In the book of Daniel, God causes King Nebuchadnezzer to lose his mind and spend “seven periods of time” living like an animal because Nebuchadnezzer had praised himself for making the kingdom of Babylon so great and mighty instead of giving the credit to God. After his humiliation, he praised the one, true God and remained faithful to Him the rest of his life. (See Daniel 4.)

In his commentary on the book of Daniel, Ian Duguid writes, “Our goodness itself can be an obstacle to receiving the message of the gospel, because in our pride we don’t see our need for God. To cure us of our deadly pride, God may graciously bring us down to disaster…Without the episode in the pigsty, the prodigal son would never have gone home. So, too, giving us over to the deeply humbling experience of failure or sin can be the means by which God brings about a profound transformation in our hearts and fresh understanding of the gospel” (Daniel, pg. 73).

What may seem unfair or unjust from our limited, human perspective often has much bigger purpose. Difficulties keep us humble and reliant on God, reminding us of our constant need of Him.
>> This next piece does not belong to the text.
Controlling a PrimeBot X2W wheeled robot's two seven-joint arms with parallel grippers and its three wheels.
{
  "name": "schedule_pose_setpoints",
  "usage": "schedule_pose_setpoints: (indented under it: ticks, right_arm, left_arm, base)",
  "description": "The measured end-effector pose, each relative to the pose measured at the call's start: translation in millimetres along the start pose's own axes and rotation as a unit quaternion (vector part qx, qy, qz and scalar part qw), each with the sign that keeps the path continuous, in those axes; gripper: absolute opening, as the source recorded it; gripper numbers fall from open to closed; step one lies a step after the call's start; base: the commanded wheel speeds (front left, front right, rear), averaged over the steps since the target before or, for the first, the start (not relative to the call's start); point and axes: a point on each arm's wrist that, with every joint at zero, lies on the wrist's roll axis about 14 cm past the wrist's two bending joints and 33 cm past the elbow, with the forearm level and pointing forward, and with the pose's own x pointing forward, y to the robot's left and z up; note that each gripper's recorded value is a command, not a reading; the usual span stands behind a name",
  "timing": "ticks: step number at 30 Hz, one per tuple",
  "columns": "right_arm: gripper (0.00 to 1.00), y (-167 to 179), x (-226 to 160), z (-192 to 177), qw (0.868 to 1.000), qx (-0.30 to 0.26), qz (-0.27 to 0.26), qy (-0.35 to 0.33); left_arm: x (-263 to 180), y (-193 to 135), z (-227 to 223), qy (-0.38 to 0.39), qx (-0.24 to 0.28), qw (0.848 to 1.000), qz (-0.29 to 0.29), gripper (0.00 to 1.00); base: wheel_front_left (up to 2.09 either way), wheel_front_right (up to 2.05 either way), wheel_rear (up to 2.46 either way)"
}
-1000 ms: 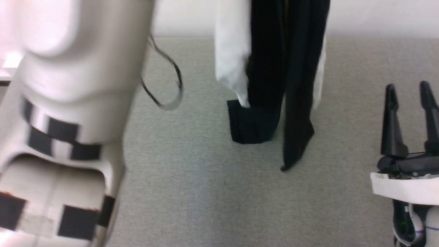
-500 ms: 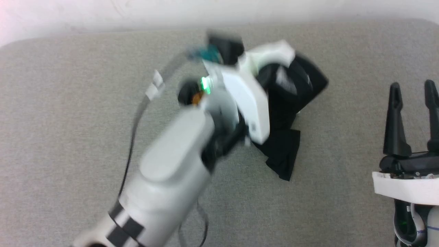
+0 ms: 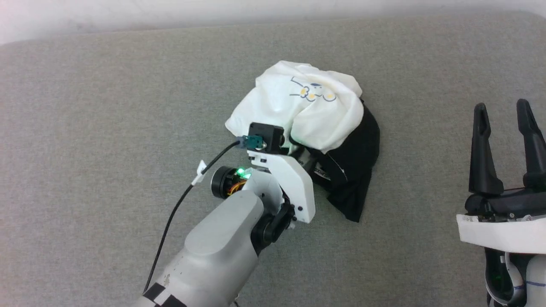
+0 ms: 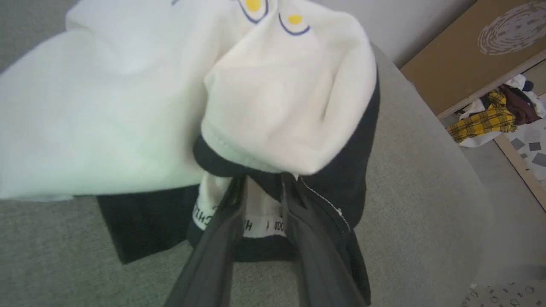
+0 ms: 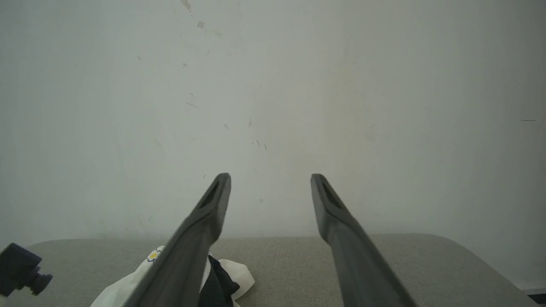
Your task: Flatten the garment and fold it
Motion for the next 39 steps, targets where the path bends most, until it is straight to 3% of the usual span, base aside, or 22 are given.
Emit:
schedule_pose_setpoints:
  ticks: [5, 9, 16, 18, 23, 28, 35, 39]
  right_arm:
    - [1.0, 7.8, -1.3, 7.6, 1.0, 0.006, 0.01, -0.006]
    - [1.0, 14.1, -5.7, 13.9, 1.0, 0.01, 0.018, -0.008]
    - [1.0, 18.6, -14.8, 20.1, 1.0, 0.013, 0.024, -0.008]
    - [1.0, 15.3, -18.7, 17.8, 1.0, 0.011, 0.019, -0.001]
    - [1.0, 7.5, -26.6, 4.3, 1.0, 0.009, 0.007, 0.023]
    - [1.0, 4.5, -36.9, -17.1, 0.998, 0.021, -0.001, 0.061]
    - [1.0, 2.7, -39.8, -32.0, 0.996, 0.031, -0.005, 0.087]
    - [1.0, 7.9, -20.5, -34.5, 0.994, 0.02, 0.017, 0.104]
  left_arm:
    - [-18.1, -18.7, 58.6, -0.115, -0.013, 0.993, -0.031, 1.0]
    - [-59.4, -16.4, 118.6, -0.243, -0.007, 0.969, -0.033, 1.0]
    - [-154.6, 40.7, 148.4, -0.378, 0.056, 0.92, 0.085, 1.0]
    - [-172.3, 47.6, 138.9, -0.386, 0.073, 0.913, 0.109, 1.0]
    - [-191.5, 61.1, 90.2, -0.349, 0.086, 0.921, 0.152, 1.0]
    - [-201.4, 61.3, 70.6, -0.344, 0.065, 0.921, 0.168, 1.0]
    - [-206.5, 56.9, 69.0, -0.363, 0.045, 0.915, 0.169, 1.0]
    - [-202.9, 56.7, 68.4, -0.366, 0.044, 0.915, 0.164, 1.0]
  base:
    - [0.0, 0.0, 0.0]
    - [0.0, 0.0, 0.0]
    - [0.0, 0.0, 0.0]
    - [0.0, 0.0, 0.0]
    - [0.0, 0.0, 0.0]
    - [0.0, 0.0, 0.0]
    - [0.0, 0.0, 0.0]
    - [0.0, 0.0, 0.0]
Paul is the perfect example of this. The most prolific writer of the New Testament went through numerous hardships including, shipwreck, beatings, stoning, and imprisonment.

It was while languishing in a Roman prison cell, that he wrote Ephesians, Philippians, and Colossians. When he was most in need of encouragement himself, he was encouraging others. His ability to be at peace and even joyful in all circumstances is what he meant by, “I can do all things through him who strengthens me” (Philippians 4:13). He fully accepted God’s will and direction in His life as long as it served Christ.

Paul admonished the Philippians (and us), “Do all things without grumbling or questioning, that you may be blameless and innocent, children of God without blemish in the midst of a crooked and twisted generation, among whom you shine as lights in the world” (Philippians 2:14, 15).

I, especially, need to take those words to heart. I am too easily discouraged by even the most trivial troubles, but imagine what a testament to God we can be if we are peaceful and joyful and kind despite hardship or difficulties when others are rude and selfish and wallowing in their misery. What a testament to the Lord we can all be if we have shining, smiling faces when others are scowling. (See 1 Peter 3:13-17.)

I’m by no means implying that any of this is easy to do, or even understand, but I remind myself pretty much daily of what Paul wrote in Hebrews 12:1, “…and let us run with endurance the race that is set before us.” It is to that end that I strive to be happy, even when it’s hard.

Our holy, righteous, and just Father, we come before You with thanksgiving for all that You are. You are so much more incredible than anything we can ever truly imagine or describe. We acknowledge that Your ways are higher than our ways and Your thoughts higher than our thoughts (Isaiah 55:8-9), but we know that You are holy, righteous and just. Who are we that You should even acknowledge us? We are so thankful that You do, Lord. Knowing that we can never know or truly understand how everything works together, we merely seek to follow and glorify You in all that we do, accepting the course of our lives as Your will. We praise and thank You for Your loving mercy towards us. In Jesus Christ’s name – Amen.